Work order -> Wherever the word "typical" appears in the entries, copy the whole line.

[Given data — start]

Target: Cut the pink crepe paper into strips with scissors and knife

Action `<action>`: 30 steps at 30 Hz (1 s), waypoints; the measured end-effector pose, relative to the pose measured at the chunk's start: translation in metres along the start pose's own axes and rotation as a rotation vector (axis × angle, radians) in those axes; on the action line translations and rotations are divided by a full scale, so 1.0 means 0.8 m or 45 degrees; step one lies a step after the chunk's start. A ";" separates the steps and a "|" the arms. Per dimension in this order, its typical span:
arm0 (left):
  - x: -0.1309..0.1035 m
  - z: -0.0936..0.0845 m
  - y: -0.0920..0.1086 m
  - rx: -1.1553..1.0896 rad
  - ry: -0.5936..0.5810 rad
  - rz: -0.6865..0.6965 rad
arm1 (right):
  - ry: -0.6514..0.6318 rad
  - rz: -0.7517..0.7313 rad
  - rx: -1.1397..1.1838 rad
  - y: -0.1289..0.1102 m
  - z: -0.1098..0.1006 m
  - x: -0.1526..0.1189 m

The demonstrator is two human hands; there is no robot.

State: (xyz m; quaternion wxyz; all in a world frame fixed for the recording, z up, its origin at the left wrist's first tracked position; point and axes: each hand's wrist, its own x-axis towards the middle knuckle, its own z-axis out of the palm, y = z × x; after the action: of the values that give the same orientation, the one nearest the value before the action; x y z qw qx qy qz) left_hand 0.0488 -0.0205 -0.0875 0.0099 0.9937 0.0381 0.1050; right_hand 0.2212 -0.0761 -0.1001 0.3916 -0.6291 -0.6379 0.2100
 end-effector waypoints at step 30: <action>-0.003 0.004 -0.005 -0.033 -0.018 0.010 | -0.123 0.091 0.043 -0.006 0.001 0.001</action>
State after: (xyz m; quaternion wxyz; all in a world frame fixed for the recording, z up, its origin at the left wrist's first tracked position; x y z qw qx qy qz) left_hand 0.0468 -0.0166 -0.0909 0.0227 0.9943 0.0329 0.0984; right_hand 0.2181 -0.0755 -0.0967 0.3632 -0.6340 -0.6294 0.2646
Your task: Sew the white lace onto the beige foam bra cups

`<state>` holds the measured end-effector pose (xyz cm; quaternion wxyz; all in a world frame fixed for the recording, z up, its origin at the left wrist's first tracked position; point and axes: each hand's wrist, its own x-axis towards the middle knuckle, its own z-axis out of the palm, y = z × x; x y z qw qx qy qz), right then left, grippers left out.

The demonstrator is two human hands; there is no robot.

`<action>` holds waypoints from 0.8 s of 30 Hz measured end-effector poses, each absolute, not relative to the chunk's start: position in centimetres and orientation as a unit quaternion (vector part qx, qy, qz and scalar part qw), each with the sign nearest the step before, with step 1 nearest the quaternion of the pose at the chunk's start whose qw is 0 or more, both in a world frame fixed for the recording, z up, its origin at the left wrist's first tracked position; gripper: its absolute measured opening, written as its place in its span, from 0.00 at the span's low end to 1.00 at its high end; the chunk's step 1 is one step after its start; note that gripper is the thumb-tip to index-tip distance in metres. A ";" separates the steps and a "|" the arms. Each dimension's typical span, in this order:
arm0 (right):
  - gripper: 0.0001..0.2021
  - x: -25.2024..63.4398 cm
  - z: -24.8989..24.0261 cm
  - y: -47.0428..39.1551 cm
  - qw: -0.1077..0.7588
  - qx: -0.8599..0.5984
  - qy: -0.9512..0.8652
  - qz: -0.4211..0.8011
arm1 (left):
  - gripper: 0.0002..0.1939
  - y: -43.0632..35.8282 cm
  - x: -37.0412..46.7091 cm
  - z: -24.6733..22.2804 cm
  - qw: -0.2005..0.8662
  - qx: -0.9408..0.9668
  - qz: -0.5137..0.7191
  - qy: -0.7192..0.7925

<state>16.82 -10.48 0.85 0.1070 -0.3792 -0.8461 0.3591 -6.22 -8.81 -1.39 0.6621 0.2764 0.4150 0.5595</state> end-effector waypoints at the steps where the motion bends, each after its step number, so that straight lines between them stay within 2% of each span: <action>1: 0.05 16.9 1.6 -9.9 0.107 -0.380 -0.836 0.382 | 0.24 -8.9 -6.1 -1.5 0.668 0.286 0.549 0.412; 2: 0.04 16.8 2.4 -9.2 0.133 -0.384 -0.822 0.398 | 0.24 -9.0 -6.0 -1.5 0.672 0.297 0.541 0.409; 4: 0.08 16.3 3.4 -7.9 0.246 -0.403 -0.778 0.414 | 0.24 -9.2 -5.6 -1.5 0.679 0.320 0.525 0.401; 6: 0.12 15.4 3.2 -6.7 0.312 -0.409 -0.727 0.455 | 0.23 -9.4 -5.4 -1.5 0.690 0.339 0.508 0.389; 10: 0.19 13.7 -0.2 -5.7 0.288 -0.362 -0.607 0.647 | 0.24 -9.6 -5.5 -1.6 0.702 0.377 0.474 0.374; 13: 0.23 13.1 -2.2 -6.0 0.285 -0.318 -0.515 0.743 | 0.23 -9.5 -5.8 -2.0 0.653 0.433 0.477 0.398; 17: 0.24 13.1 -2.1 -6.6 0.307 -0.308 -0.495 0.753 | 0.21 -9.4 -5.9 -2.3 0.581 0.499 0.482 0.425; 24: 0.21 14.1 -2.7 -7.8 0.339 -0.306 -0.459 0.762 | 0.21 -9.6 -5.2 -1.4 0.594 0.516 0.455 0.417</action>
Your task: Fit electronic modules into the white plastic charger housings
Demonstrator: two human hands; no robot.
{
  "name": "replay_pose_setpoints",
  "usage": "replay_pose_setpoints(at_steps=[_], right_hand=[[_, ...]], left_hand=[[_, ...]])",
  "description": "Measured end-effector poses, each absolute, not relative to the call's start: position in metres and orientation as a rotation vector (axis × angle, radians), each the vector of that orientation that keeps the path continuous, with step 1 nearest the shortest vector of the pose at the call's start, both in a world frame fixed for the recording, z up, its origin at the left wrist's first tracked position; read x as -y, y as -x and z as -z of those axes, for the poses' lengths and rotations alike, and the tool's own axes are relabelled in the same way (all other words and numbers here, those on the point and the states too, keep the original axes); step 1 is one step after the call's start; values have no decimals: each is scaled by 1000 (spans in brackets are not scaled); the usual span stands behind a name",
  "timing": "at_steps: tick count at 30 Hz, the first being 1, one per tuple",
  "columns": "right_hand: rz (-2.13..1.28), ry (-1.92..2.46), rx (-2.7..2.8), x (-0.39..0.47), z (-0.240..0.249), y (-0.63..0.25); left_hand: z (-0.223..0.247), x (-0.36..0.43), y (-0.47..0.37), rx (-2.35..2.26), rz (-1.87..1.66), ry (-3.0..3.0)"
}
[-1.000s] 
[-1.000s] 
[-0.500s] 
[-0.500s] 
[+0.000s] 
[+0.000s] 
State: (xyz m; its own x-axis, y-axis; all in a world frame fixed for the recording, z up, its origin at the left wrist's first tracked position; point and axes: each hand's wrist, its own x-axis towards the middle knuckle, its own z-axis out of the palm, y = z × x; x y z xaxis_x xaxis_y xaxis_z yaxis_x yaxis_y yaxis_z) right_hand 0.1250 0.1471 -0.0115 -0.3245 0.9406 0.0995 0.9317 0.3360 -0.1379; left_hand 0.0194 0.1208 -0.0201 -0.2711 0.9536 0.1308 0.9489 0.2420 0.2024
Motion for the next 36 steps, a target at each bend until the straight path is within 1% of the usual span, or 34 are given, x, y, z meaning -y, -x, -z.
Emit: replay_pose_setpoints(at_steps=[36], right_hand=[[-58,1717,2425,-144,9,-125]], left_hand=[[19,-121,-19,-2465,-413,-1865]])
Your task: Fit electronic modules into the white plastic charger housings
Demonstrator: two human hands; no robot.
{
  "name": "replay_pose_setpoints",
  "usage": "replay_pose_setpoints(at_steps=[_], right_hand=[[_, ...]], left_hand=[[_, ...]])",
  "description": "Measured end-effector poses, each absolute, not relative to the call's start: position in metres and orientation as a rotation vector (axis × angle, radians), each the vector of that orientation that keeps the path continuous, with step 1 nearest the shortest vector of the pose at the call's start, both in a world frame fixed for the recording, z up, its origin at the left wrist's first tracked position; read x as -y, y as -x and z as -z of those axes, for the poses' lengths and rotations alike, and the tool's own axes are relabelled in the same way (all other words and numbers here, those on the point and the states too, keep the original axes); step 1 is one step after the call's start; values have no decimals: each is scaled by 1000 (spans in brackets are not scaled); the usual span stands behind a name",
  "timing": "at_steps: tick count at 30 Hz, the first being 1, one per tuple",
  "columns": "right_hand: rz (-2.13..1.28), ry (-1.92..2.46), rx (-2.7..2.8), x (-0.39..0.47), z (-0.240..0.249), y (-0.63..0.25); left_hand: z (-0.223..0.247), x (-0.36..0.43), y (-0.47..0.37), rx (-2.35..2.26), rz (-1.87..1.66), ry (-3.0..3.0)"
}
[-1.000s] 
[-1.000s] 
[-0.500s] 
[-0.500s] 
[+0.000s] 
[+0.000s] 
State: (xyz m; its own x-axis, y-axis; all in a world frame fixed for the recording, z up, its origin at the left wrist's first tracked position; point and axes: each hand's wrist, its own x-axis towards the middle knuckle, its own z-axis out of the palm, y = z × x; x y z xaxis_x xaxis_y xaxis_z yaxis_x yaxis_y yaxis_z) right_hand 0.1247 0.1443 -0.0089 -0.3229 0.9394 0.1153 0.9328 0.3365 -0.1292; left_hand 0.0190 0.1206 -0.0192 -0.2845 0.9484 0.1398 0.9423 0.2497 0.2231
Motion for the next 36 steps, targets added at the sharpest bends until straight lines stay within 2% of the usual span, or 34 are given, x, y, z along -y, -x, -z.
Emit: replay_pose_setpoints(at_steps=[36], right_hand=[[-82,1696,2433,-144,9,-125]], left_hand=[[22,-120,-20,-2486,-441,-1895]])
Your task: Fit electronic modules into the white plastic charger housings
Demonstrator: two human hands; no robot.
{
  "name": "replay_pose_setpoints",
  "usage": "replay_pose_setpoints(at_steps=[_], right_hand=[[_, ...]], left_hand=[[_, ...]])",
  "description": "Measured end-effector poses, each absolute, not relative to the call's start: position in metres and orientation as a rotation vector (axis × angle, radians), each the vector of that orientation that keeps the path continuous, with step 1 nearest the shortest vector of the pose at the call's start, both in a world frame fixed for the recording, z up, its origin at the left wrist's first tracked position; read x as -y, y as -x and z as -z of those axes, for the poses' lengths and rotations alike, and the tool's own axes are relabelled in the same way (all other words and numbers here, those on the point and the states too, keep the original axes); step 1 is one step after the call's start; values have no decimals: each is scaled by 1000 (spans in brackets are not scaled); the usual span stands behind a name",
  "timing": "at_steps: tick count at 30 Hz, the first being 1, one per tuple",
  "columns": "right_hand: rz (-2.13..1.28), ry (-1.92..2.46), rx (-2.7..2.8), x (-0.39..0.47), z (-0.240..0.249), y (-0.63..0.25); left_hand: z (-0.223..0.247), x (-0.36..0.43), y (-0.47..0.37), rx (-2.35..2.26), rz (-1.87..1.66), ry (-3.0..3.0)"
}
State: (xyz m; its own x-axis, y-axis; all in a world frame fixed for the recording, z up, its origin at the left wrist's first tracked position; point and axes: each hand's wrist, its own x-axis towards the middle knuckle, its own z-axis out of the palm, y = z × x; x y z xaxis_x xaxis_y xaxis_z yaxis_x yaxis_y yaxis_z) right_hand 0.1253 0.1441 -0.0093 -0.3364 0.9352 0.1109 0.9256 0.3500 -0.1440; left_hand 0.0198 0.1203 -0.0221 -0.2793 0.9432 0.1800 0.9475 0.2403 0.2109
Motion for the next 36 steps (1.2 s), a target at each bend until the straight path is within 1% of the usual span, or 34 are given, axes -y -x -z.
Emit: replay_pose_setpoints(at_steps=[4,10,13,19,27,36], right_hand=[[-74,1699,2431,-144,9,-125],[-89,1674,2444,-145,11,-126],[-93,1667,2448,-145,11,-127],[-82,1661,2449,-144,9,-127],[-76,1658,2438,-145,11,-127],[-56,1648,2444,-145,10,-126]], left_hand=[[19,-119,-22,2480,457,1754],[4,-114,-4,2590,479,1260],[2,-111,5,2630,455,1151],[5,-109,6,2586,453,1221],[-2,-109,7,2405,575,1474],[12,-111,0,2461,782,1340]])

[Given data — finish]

Written response ->
Action `<action>`: 30 steps at 30 Hz (1 s), waypoints; the measured end-effector pose, relative to the pose measured at the chunk's start: translation in metres along the start pose's own axes and rotation as a rotation vector (axis × angle, radians) in those axes; on the action line translations and rotations are divided by a full scale, so 1.0 means 0.8 m or 45 degrees; step one lies a step after the chunk's start. A ";" separates the steps and a "|" the arms. Per dimension in this order, its typical span:
`<action>` holds waypoints from 0.8 s of 30 Hz measured end-effector poses, each absolute, not relative to the chunk's start: position in centimetres and orientation as a unit quaternion (vector part qx, qy, qz and scalar part qw), each with the sign nearest the step before, with step 1 nearest the quaternion of the pose at the chunk's start whose qw is 0 or more, both in a world frame fixed for the recording, z up, its origin at the left wrist's first tracked position; gripper: its absolute measured opening, written as its place in its span, from 0.00 at the span's low end to 1.00 at its high end; the chunk's step 1 is one step after its start; note that gripper is the thumb-tip to index-tip distance in metres. A ";" separates the steps and a "|" the arms. Each dimension's typical span, in this order:

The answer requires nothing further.